When it comes to celebrating Shavuot, it can feel like a major Jewish holiday downgraded to a minor one. Part of the trio of harvest holidays—Passover and Sukkot being the other two—Shavuot is misunderstood, particularly by American Jewry. As Jonathan Sarna, a professor of American Jewish history at Brandeis University, wryly observed, “Shavuot has no mazal (luck).”

Shavuot’s lack of luck is as likely due to logistics as it is to an absence of discernible rituals. “Passover,” Sarna told JewishBoston, “has the good fortune of being in the vicinity of Easter and has the universal theme of freedom. Shavuot is much tougher to [understand]. And that has been true for a very long time for Jews.”

Yet the festival, which lands on the cusp of summer, commemorates a pivotal narrative of Jewish peoplehood—the Jews receiving the Torah from God at the foot of Mount Sinai in a three-day extravaganza complete with divine pyrotechnics. But in the holiday’s post-modern observance, the glamour and drama have been downsized.

Shavuot’s seemingly non-gravitas also has to do with its short duration. Passover and Sukkot are celebrated for a week. By contrast, Shavuot is celebrated for one day in Israel. Its proximity to Memorial Day in America makes it more of a gateway to summertime than a solemn event. There are also no adjacent Christian holidays spotlighting Shavuot. Passover is near Easter, and Hanukkah is often conflated with Christmas.
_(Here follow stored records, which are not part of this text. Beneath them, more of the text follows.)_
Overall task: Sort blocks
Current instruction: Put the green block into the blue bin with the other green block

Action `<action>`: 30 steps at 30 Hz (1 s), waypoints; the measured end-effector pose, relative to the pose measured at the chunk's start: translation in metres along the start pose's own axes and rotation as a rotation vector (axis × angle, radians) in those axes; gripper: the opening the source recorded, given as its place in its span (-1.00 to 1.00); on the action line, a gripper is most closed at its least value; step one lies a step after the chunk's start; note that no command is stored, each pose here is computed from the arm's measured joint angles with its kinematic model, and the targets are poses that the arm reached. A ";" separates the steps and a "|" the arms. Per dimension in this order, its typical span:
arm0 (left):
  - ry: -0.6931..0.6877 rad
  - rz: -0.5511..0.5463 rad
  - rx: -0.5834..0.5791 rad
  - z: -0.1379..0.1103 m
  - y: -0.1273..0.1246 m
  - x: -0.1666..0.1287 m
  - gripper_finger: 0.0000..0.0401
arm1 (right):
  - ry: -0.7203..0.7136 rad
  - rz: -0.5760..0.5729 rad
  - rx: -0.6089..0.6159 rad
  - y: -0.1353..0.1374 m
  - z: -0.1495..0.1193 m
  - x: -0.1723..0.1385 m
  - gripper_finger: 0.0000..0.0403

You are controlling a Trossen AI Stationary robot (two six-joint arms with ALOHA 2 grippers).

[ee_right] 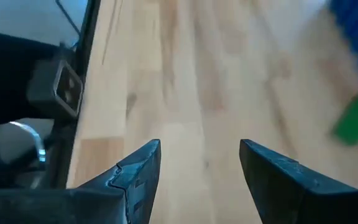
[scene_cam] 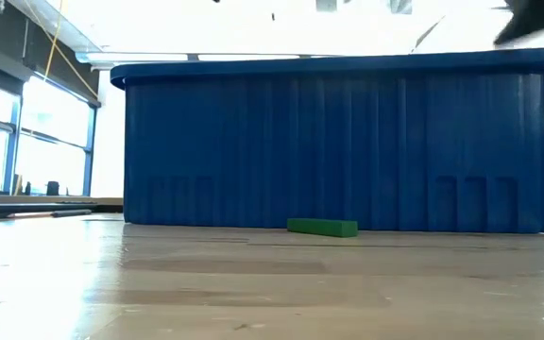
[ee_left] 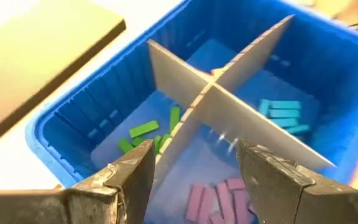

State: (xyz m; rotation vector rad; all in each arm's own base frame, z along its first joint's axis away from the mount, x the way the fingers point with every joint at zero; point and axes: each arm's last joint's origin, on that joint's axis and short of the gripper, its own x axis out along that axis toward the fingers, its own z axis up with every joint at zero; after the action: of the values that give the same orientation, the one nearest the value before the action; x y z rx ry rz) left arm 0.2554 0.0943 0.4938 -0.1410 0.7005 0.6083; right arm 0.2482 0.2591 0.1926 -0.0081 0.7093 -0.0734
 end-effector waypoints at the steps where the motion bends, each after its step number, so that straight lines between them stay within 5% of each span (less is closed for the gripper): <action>1: -0.021 -0.007 0.008 -0.005 -0.007 -0.014 0.09 | -0.007 0.017 0.023 -0.003 -0.013 0.006 0.07; 8: -0.088 -0.028 0.031 -0.057 -0.049 -0.067 0.09 | -0.139 -0.095 0.216 -0.040 -0.062 0.050 0.07; 19: -0.087 0.027 -0.028 -0.152 -0.103 -0.060 0.09 | -0.160 -0.468 0.279 -0.091 -0.043 0.112 0.07; 30: -0.103 -0.043 -0.093 -0.192 -0.135 -0.046 0.09 | -0.012 -0.432 0.280 -0.126 -0.035 0.131 0.07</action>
State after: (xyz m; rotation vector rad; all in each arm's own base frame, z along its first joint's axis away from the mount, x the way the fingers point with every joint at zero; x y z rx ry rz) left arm 0.1965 -0.0998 0.3666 -0.2087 0.5682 0.6026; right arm 0.3159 0.1245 0.0848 0.1068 0.6709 -0.5858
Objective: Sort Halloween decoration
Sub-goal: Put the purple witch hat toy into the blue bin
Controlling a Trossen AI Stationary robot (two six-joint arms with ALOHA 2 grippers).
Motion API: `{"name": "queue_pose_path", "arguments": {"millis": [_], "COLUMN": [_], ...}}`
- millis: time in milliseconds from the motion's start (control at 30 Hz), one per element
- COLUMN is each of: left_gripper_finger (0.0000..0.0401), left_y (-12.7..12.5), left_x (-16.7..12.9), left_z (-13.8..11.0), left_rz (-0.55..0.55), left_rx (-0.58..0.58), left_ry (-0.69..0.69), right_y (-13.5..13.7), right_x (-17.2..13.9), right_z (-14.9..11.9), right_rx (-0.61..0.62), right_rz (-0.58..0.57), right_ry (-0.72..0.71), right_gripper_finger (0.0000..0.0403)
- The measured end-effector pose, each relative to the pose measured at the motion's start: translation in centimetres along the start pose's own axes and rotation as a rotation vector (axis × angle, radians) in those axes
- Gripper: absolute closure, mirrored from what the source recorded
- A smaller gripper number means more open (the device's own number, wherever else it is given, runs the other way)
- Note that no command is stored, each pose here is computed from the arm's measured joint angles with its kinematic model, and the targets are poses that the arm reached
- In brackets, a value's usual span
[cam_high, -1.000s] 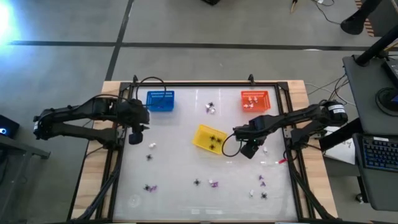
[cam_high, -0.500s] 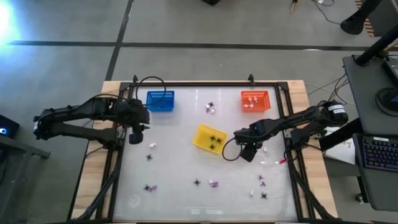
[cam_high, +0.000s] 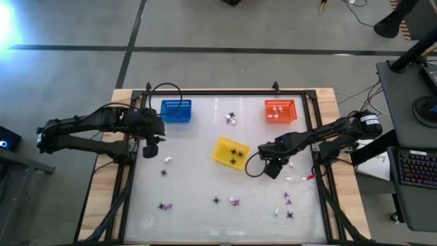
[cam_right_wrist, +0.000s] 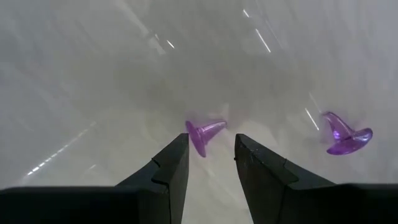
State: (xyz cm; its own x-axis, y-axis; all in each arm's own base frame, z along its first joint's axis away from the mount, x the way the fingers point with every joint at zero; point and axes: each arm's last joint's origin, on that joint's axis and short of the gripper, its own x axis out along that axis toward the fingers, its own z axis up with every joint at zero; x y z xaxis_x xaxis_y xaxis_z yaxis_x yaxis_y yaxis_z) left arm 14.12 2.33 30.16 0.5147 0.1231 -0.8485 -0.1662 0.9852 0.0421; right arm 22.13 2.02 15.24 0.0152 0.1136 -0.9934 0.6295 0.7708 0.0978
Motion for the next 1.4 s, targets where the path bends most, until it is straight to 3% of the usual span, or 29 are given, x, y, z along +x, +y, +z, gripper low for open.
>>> {"name": "queue_pose_path", "arguments": {"millis": [400,733,1033,1400], "left_gripper_finger": [0.032,0.032,0.032,0.032], "left_y": [0.0,0.0,0.0,0.0], "left_x": [0.0,0.0,0.0,0.0], "left_z": [0.1,0.4,0.4,0.3], "left_rz": [0.001,0.002,0.002,0.001], "left_rx": [0.002,0.002,0.0,0.0], "left_ry": [-0.015,-0.045,-0.044,-0.035], "right_y": [-0.7,-0.5,0.1,2.3], "right_x": [1.3,1.2,0.5,-2.7], "right_z": [-0.5,-0.3,0.2,2.0], "right_rx": [0.093,0.118,0.166,0.215], "right_rz": [0.006,0.015,0.039,0.146], "right_ry": [-0.011,-0.015,-0.029,-0.107], "right_gripper_finger": [0.0285,0.0386,0.0391,0.0392]}}
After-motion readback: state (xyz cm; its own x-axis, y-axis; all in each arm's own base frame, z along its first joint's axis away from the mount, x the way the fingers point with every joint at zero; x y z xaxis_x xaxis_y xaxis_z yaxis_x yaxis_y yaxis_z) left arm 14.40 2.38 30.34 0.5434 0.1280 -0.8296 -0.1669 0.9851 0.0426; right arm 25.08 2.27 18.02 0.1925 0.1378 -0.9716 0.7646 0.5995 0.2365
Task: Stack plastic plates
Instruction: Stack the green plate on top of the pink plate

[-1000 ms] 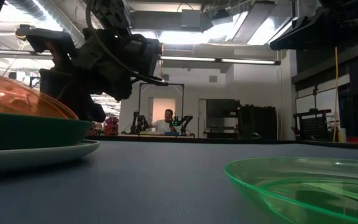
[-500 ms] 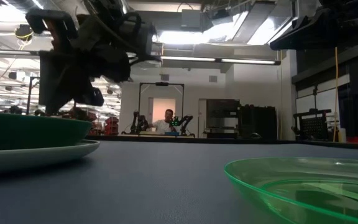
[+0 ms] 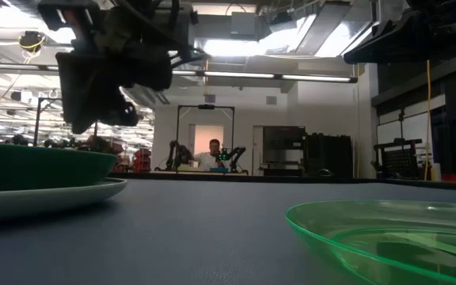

Shavuot’s unlucky placement on the calendar puts it in the middle of an endless stretch of mostly empty time between Passover and the High Holidays.

Sarna also points out that Passover and Sukkot require significant preparation. At Sukkot, for example, Jews are commanded to build a sukkah, or temporary dwelling, to ponder the fragility of life within its impermanent walls. Michelle Robinson and Wesley Gardenswartz, senior rabbis at Temple Emanuel in Newton, speculate that Shavuot’s lack of rituals may account for its overall low profile. Robinson notes that Shavuot is a “shul-based holiday more than a family-around-the-table holiday. There are also no major rituals associated with it.”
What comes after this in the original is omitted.